**Records shown**
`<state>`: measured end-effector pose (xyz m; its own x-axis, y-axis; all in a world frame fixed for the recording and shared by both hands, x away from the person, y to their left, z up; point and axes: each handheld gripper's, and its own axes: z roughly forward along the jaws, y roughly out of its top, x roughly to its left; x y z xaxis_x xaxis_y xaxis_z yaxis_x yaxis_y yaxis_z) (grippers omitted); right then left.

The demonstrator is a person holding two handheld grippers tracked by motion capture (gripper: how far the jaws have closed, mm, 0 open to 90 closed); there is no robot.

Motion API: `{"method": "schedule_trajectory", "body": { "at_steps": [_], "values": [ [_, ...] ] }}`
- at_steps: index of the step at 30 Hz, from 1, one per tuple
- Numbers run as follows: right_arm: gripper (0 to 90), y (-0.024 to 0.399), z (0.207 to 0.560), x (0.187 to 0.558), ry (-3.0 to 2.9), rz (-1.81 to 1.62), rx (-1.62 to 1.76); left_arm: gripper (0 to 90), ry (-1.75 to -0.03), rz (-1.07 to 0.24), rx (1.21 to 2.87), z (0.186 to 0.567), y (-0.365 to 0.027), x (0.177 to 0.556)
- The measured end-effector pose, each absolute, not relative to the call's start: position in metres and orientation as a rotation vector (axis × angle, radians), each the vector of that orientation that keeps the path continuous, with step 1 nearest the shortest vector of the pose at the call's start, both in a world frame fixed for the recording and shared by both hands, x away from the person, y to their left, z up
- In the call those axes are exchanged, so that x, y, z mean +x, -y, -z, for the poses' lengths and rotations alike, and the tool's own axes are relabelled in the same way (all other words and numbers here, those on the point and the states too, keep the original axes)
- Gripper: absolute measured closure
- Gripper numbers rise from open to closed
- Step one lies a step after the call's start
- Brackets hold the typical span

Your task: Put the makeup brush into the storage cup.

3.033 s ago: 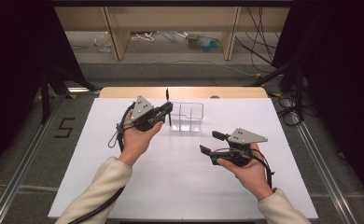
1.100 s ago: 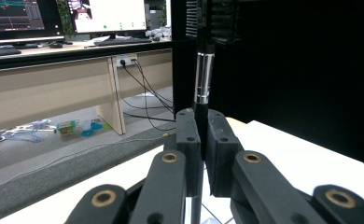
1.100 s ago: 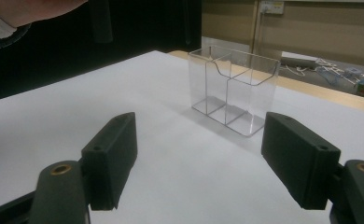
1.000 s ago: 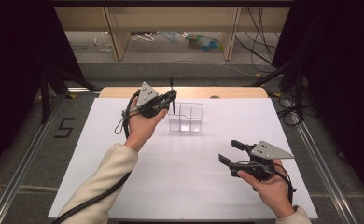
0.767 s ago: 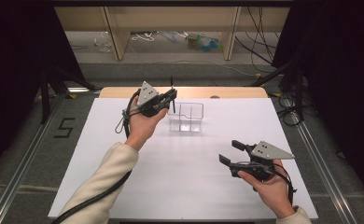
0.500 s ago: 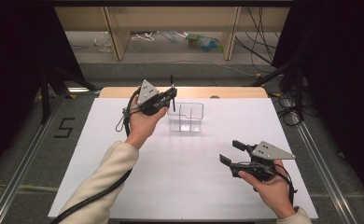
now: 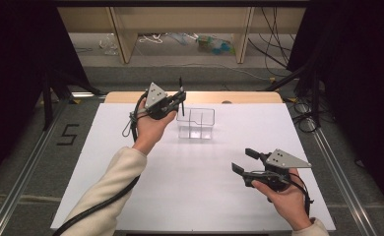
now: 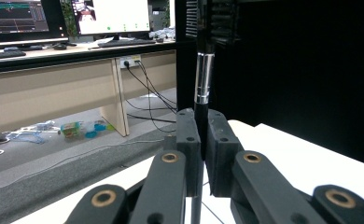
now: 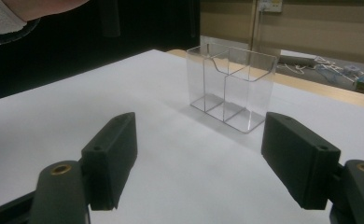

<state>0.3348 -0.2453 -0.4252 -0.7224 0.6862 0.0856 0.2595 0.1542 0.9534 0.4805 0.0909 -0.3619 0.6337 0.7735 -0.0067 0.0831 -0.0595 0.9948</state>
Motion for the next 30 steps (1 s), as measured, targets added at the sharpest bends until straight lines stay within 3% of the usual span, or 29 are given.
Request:
{"method": "schedule_trajectory", "body": {
  "at_steps": [30],
  "values": [
    [28.1, 0.2465, 0.4269, 0.334, -2.07, -1.58, 0.91, 85.2, -0.737, -0.671, 1.549, 0.3627, -0.09, 0.4904]
  ]
}}
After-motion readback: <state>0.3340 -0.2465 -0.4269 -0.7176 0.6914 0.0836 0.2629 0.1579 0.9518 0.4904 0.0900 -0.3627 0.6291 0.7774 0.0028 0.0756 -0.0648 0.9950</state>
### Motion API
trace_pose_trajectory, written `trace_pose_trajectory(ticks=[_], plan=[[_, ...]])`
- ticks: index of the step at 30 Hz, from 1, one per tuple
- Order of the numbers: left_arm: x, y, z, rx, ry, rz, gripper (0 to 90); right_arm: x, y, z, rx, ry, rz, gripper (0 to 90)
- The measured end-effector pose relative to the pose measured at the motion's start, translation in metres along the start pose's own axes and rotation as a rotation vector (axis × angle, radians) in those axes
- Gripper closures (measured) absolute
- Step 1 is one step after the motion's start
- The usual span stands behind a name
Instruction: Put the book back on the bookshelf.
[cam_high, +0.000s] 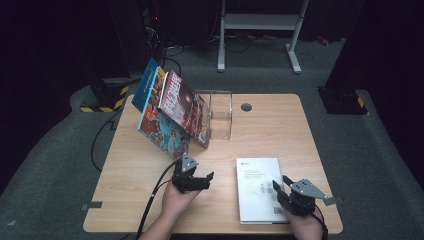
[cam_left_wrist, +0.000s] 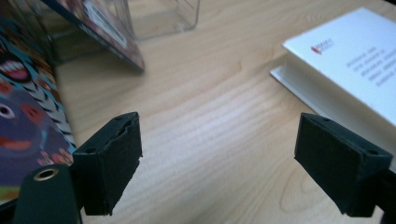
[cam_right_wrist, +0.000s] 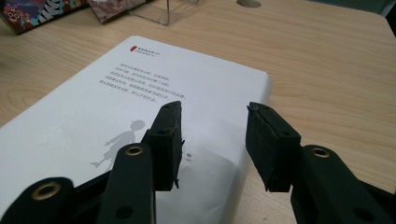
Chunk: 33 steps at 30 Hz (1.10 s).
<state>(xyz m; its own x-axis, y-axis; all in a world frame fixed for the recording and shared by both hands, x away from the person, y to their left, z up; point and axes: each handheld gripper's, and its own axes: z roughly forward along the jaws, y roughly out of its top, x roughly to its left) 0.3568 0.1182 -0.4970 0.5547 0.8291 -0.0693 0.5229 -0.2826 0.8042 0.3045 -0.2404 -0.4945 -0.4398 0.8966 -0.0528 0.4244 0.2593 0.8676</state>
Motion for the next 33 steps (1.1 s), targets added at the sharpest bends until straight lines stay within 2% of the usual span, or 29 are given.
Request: trace_pose_trajectory(ticks=[2, 6, 13, 17, 19, 23, 28, 33], plan=[[-0.002, -0.005, 0.0, 0.014, -0.012, 0.01, 14.8, 0.0, 0.0, 0.0, 0.008, -0.002, 0.005, 53.2], [-0.005, -0.011, 0.001, 0.034, -0.055, 0.002, 14.9, -0.001, -0.001, -0.001, 0.024, -0.007, 0.014, 48.7], [-0.009, -0.017, 0.002, 0.04, -0.091, 0.011, 15.2, -0.002, -0.002, -0.002, 0.046, -0.027, 0.034, 36.4], [-0.01, -0.019, 0.003, 0.042, -0.109, 0.011, 15.2, -0.006, -0.004, -0.001, 0.084, -0.016, 0.077, 27.8], [-0.011, -0.019, 0.003, 0.042, -0.107, 0.026, 15.2, -0.007, -0.005, 0.0, 0.097, -0.01, 0.09, 27.0], [-0.013, -0.019, 0.002, 0.03, -0.114, 0.016, 15.1, -0.005, -0.006, 0.003, 0.105, 0.002, 0.099, 26.4], [-0.016, -0.019, 0.002, 0.024, -0.13, 0.015, 15.1, -0.005, -0.007, 0.004, 0.111, 0.034, 0.138, 26.3], [-0.019, -0.019, 0.001, 0.013, -0.143, 0.01, 15.1, -0.003, -0.007, 0.005, 0.114, 0.069, 0.128, 26.9]])
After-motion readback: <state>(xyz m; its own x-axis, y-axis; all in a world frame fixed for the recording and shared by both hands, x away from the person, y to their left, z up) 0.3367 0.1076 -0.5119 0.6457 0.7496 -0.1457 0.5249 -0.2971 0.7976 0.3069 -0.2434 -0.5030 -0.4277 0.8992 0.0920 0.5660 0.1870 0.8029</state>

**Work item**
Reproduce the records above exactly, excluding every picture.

**Response to the task**
`<state>`: measured end-effector pose (xyz m; its own x-axis, y-axis; all in a world frame fixed for the recording and shared by both hands, x away from the person, y to their left, z up; point and axes: each handheld gripper's, and its own axes: z roughly forward along the jaws, y roughly out of its top, x roughly to its left; x y z xaxis_x xaxis_y xaxis_z yaxis_x yaxis_y yaxis_z) (grippers omitted); right then left.

The demonstrator is a person holding two handheld grippers tracked by motion capture (gripper: how far the jaws have closed, mm, 0 open to 90 closed); there is no robot.

Motion API: `{"method": "schedule_trajectory", "body": { "at_steps": [_], "values": [ [_, ...] ] }}`
- at_steps: index of the step at 30 Hz, from 1, one per tuple
- Numbers run as follows: right_arm: gripper (0 to 90), y (-0.024 to 0.399), z (0.207 to 0.560), x (0.187 to 0.558), ry (-3.0 to 2.9), rz (-1.81 to 1.62), rx (-1.62 to 1.76); left_arm: gripper (0 to 90), ry (-1.75 to -0.03), rz (-1.07 to 0.24), rx (1.21 to 2.87), z (0.186 to 0.567), y (-0.365 to 0.027), x (0.177 to 0.556)
- The measured end-effector pose, each absolute, not relative to the call's start: position in metres and orientation as a rotation vector (axis × angle, radians), each the vector of that orientation that keeps the path continuous, with step 1 nearest the shortest vector of the pose at the call's start, both in a world frame fixed for the recording and shared by both hands, x away from the person, y to their left, z up
- In the call those axes are exchanged, so that x, y, z mean +x, -y, -z, for the poses' lengths and rotations alike, and the tool's own axes are relabelled in the same way (all other words and numbers here, those on the point and the states too, keep the original axes)
- Gripper: absolute measured closure
- Gripper numbers rise from open to closed
- Step one lies a step after the call's start
- Brackets hold the typical span

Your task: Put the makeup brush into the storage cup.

3.033 s ago: 
1.100 s ago: 
1.100 s ago: 
1.000 s ago: 
0.767 s ago: 
0.500 s ago: 
now: 
now: 
now: 

<state>0.3348 -0.2453 -0.4252 -0.7224 0.6862 0.0856 0.2595 0.1542 0.9534 0.4805 0.0909 -0.3619 0.6337 0.7735 -0.0067 0.0831 -0.0595 0.9948</state>
Motion for the next 30 steps (1 s), as measured, targets added at the sharpest bends until straight lines stay within 3% of the usual span, or 29 are given.
Request:
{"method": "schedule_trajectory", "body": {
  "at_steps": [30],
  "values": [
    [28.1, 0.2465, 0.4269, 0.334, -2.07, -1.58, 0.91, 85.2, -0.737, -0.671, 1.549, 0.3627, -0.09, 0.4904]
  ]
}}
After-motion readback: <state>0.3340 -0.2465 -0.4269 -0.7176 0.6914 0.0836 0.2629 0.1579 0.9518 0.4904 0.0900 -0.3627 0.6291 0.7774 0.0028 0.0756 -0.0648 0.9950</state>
### Motion API
trace_pose_trajectory, written `trace_pose_trajectory(ticks=[_], plan=[[_, ...]])`
- ticks: index of the step at 30 Hz, from 1, one per tuple
- Order of the numbers: left_arm: x, y, z, rx, ry, rz, gripper (0 to 90); right_arm: x, y, z, rx, ry, rz, gripper (0 to 90)
- The measured end-effector pose relative to the pose measured at the motion's start, translation in metres along the start pose's own axes and rotation as a rotation vector (axis × angle, radians) in those axes
- Gripper closures (measured) absolute
- Step 1 is one step after the motion's start
- The usual span stands behind a name
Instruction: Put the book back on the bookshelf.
[cam_high, +0.000s] 
[cam_left_wrist, +0.000s] 
[cam_right_wrist, +0.000s] 
Chunk: 33 steps at 30 Hz (1.10 s).
<state>(xyz m; its own x-axis, y-axis; all in a world frame fixed for the recording and shared by both hands, x away from the person, y to their left, z up; point and axes: each handheld gripper's, and its own axes: z roughly forward along the jaws, y roughly out of its top, x roughly to its left) 0.3568 0.1182 -0.4970 0.5547 0.8291 -0.0693 0.5229 -0.2826 0.8042 0.3045 -0.2404 -0.4945 -0.4398 0.8966 -0.0528 0.4244 0.2593 0.8676</state>
Motion for the next 33 steps (1.1 s), targets added at the sharpest bends until straight lines stay within 2% of the usual span, or 29 are given.
Request: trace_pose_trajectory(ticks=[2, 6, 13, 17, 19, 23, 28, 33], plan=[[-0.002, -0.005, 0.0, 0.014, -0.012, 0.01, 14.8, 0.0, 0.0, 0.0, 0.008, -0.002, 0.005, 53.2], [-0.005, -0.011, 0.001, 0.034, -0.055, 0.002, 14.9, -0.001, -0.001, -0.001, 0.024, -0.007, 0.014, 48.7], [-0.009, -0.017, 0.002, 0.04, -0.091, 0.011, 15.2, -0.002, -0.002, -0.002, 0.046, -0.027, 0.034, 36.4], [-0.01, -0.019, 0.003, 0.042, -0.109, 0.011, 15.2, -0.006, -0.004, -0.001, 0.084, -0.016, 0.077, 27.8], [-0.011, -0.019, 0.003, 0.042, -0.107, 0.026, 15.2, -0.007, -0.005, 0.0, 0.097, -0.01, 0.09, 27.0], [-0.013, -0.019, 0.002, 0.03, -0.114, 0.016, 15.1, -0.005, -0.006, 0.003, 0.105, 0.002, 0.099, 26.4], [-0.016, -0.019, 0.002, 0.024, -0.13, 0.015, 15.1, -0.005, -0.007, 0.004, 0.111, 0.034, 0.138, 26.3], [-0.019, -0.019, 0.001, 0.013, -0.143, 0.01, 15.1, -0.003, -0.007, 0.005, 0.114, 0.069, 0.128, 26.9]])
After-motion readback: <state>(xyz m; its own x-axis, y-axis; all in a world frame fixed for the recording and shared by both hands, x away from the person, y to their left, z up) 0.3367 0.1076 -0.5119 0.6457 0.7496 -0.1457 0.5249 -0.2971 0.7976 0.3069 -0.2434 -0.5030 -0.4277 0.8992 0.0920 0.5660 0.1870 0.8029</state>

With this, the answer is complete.